La lutte pour le pouvoir de pouvoir qui a éclaté au sein du parti laïque au pouvoir Nidaâ Tounès menace de déstabiliser le gouvernement du pays, célébré comme le plus grand succès du «printemps arabe», écrit le quotidien britannique « The Independent » dans un article consacré aux convulsions qui agitent Nidaâ Tounès.
La violence a éclaté entre les factions rivales de Nidaa Tounes le week-end dernier quand des jeunes armés de gourdins ont empêché des membres dissidents du parti d’accéder à une réunion de la direction, brisant les vitres de l’hôtel cinq étoiles dans la station touristique de Hammamet où le rassemblement du parti devait avoir lieu. Les dissidents, qui soupçonnent le président de la République Béji Caïd Essebsi, 88 ans, de s’employer à installer une dynastie familiale pour gouverner le pays, ont déplacé la réunion vers un autre hôtel et accusé son fils et un ex conseiller présidentiel d’être derrière ces actes de violence. Le différend croissant au sein du parti met aux prises les partisans conservateurs du Président et de son fils, Hafedh, et les députés de l’aile libérale du parti, dont au moins 35 élus sont sur le point de former un parti séparatiste, le leur propre, selon des observateurs avertis.
Hafedh Caïd Essebsi courtise Ennahdha
Nidaa a remporté 86 des 217 sièges lors des élections législatives d’octobre dernier après avoir fait campagne sur une plateforme fortement anti-islamiste et battu le parti islamiste modéré Ennahda, lui-même arrivé au pouvoir après la chute de l’ancien dictateur Ben Ali lors de la première révolution du printemps arabe. Il a formé un gouvernement de coalition avec Ennahda et deux partis de moindre importance. La perte de 35 députés de Nidaâ ferait d’Ennahda, qui dispose de 69 sièges à l’ARP, une fois de plus le plus grand parti du pays.
Nidaa a été fondé par le président Caïd Essebsi en 2012, sous forme d’une large coalition de gauchistes, de libéraux et d’hommes d’affaires, dont beaucoup avaient partie liée avec le régime Ben Ali, et tous unis dans l’opposition à la Troïka menée par les islamistes alors au pouvoir. Caïd Essebsi a été élu président pour un mandat de cinq ans, l’année dernière, mais son âge avancé a donné lieu à d’intenses spéculations sur celui qui pourrait lui succéder.
Un vent de frustration souffle sur le parti si centralisé sur une seule et unique personne, alors que le fils du président Caïd Essebsi, nommé vice-président du parti, pousse vers une prééminence des anciens membres du régime de Ben Ali. D’aucuns soutiennent que Hafedh Caïd Essebsi est trop proche de certains des plus riches oligarques du pays et a maintenant commencé à courtiser les membres du parti Ennahda pour s’assurer de leur soutien. Le camp rival est dirigé par le secrétaire général du parti, Mohsen Marzouk, dont il est dit qu’il a le regard braqué sur la Présidence.

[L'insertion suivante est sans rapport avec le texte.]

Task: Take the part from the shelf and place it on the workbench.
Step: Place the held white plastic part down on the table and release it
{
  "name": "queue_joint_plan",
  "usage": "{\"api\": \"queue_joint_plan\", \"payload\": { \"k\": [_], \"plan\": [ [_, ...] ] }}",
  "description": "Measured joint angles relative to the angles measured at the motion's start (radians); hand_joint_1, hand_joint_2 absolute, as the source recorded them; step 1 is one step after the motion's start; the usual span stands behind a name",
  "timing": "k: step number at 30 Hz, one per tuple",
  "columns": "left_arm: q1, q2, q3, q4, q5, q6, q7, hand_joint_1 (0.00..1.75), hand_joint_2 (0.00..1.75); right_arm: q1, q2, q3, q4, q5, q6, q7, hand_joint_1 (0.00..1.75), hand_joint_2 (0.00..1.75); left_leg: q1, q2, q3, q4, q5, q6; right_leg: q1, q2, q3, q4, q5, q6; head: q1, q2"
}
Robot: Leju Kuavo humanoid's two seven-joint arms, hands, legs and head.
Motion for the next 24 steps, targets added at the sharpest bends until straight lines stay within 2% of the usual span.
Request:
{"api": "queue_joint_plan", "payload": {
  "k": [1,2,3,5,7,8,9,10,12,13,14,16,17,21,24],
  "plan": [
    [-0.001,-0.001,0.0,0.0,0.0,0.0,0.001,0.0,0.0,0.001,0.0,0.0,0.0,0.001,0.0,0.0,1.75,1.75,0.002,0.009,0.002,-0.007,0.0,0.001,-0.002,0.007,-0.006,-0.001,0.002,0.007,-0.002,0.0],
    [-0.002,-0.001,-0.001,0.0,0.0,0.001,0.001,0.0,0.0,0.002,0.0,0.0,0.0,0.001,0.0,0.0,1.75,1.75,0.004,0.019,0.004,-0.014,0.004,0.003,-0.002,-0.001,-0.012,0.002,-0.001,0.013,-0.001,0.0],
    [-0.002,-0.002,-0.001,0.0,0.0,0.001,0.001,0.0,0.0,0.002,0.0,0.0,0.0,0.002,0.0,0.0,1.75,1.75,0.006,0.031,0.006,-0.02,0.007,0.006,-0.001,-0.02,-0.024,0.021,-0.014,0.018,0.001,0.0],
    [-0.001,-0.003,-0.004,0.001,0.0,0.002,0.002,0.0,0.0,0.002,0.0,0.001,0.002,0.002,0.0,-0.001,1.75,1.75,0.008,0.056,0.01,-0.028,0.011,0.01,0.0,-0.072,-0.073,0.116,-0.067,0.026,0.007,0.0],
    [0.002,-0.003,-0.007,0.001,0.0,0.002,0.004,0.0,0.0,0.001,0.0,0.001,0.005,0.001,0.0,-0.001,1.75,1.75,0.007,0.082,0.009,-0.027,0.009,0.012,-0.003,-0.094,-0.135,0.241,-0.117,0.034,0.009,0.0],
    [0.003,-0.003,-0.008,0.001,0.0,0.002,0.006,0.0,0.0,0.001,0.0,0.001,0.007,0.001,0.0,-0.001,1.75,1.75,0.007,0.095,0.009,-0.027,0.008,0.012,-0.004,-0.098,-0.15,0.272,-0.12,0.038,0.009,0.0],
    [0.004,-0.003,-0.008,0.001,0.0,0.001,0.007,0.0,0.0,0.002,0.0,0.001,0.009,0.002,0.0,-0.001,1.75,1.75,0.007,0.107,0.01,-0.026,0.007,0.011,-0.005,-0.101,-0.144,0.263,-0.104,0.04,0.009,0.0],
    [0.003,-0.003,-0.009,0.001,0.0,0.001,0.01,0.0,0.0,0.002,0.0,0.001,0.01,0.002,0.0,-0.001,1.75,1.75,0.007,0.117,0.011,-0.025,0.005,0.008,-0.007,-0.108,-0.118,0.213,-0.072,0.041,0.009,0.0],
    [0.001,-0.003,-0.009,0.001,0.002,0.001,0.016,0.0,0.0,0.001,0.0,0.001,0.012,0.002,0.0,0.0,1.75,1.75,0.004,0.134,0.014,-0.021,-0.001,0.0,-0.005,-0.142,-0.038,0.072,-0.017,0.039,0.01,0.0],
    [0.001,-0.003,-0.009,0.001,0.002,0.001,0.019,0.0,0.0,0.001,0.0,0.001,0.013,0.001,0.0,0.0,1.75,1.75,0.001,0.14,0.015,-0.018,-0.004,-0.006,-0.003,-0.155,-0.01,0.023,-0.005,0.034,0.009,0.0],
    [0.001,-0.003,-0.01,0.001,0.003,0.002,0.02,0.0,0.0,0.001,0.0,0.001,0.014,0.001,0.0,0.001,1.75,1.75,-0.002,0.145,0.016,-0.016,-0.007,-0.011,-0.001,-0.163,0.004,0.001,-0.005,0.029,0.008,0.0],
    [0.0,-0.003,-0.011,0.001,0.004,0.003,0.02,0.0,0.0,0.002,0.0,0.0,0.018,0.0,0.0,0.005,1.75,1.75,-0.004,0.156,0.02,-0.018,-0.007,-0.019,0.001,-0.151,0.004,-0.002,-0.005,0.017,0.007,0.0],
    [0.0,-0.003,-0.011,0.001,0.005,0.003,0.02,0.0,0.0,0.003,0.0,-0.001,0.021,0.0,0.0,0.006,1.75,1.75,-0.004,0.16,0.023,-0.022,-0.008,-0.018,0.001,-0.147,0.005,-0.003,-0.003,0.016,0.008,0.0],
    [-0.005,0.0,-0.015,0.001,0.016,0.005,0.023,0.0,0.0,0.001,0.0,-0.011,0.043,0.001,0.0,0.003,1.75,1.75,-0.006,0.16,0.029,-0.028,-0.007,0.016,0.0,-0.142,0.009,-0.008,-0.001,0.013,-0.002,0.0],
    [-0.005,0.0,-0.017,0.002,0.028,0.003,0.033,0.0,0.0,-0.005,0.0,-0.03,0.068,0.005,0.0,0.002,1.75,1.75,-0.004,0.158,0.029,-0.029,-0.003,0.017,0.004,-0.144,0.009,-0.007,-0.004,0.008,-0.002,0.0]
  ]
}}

Akremi : « BCE, un vieux renard » !
Lazhar Akremi, un éminent membre fondateur Nidaa, entré en dissidence, a déclaré au journal The Independent que le président Caïd Essebsi place les intérêts de sa famille avant ceux de la Nation, et se comporte de manière antidémocratique. « Béji Caïd Essebsi est un ancien membre du régime totalitaire, » a-t-il dit. « C’est un vieux renard. »
The Independent ajoute : « La famille Caïd Essebsi entretient des liens avec l’aristocratie et la monarchie renversée il y a près de 60 ans, et les membres dissidents du parti croient que BCE junior qui n’est devenu très actif au sein du parti qu’au cours de la dernière année, se démène dans la perspective de la succession. Beaucoup y voient un avatar du régime de Ben Ali qui avait permis à la famille de son épouse de profiter de ce lien conjugal pour s’emparer d’une large part de l’économie du pays. «Il y a une culture monarchique … que nous ne pouvons accepter », a déclaré Akremi qui avait démissionné de son poste de ministre chargé des Relations avec le parlement au début du mois dernier, invoquant la corruption au sein du parti. Il a déclaré à « The Independent » qu’au moins 35 députés ont rompu avec Nidaâ Tounès pour former un nouveau parti.
Monica Marks, collaboratrice émérite au Conseil européen des relations étrangères, a confirmé que le mouvement Ennahdha a discrètement noué des alliances avec la faction Caid Essebsi au sein de Nidaa parce qu’elle est moins violemment anti-islamiste. Mohsen Marzouk se rend fréquemment en visite aux Emirats arabes unis, Etat viscéralement anti-islamiste tandis que Caïd Essebsi junior a rencontré discrètement le président turc Recep Tayyip Erdogan, un proche allié d’Ennahda, en août dernier, conclut The Independent.